Lebih Baik Fokus ke Toilet dan Persediaan Air di Toilet pada Malam Hari
Pada 31 Mei hingga 3 Juni tahun 2023, PT TransJakarta kembali melakukan revitalisasi pada 10 halte, yaitu: halte Bundaran Senayan, halte Karet, halte Petamburan, halte Jembartan Baru, halte Cawang Uki, halte Pulomas, halte Pasar Rumput, halte Pancoran Barat, halte Grogol, dan Halte Grogol.
Saya sendiri heran dengan PT TransJakarta, melakukan revitalisasi hanya menambahkan kemacetan saja. Mungkin itu dapat diwajarkan kalau setelah halte-halte yang direvitalisasi mempunyai fungsi yang jauh lebih baik, bukan hanya lebih kelihatan lebih enak dipandang saja.
Salah satunya Halte Pramuka BPKB. Setelah dilakukan revitalisasi, halte ini tidak juga tidak mempunyai toilet. Saya berpikir, daripada melakukan revitalisasi, mengapa PT TransJakarta tidak fokus dengan pembangunan toilet, serta penyediaan air.
Waktu itu, saya naik TransJakarta 13E dari Halimun. Di halte Halimun saya belum merasakan tidak enak badan, namun ketika sampai di underpass Mampang saya merasa pusing dan ingin muntah.
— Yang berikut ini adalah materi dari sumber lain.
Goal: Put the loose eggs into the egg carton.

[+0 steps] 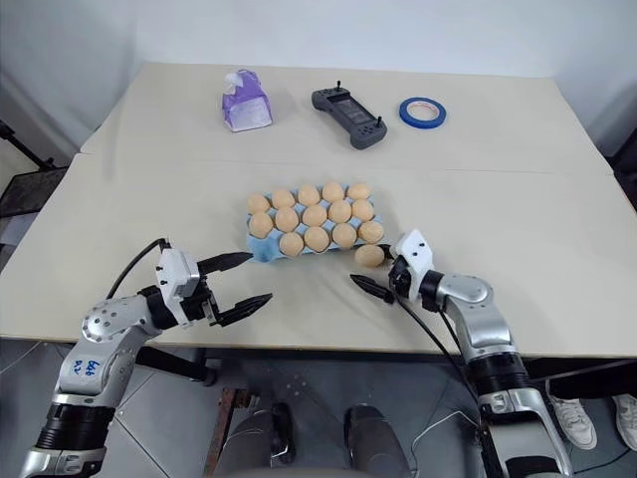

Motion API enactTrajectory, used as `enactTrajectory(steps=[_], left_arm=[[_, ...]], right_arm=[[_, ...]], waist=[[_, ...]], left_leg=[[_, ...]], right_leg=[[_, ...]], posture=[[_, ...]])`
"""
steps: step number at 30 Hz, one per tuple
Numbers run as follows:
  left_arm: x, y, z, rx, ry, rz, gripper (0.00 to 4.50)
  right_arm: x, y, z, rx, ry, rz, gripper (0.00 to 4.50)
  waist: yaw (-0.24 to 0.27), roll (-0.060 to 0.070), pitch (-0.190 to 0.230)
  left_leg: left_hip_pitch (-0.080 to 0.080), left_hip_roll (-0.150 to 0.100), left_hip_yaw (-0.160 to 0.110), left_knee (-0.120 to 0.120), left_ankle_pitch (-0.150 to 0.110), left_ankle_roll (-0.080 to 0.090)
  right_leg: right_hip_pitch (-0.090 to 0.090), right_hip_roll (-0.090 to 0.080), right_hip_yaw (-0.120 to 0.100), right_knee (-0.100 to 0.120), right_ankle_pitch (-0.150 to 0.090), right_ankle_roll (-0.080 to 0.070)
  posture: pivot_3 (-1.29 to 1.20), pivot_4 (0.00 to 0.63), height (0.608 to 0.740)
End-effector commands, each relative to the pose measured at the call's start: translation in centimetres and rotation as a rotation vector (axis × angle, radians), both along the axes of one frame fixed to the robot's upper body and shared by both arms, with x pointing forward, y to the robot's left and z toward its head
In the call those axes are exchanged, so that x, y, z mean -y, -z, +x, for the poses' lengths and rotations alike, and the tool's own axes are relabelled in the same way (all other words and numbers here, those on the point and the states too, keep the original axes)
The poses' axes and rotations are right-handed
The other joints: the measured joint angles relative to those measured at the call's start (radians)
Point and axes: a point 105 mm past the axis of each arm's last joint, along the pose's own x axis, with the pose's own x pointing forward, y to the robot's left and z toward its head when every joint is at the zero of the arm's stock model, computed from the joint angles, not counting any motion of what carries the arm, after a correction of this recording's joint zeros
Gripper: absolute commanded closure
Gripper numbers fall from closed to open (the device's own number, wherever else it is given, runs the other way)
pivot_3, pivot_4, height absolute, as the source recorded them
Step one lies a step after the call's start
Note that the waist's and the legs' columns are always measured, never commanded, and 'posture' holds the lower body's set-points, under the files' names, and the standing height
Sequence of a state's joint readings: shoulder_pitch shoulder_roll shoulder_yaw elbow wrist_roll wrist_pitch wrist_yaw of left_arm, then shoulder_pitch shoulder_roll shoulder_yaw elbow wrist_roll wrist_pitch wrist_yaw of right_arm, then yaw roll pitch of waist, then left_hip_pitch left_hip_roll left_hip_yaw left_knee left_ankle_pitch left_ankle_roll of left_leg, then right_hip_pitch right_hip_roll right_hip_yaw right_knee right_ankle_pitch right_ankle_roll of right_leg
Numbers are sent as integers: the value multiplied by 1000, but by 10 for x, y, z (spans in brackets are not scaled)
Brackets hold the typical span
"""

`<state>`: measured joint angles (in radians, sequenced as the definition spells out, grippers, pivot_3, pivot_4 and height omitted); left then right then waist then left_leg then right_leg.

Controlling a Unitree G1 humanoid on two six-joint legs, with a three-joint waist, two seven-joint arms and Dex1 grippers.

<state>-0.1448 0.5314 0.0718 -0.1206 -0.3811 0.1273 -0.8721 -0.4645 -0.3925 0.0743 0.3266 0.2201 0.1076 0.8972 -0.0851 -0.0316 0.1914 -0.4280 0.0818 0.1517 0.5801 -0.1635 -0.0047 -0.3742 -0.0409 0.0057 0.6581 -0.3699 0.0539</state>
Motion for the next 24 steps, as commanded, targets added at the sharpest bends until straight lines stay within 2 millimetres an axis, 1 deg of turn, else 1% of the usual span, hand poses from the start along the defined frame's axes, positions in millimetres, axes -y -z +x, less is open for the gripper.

Karena tak kuat, akhirnya saya turun di halte Tendean. Namun, di halte tersebut tidak ada kamar mandi. Saya harus tap-out terlebih dahulu untuk muntah. Baru kemudian saya masuk lagi untuk melanjutkan perjalanan.
Di lain waktu. Sehabis pulang dari pasar Santa, saya menuju halte Rawa Barat sekaligus ingin membuang air kecil sana. Namun, ketika sampai di halte tersebut, ternyata persediaan air sudah habis kalau sudah malam hari.
Dan akhirnya saya harus menunggu bus sambil menahan kencing sampai halte CSW.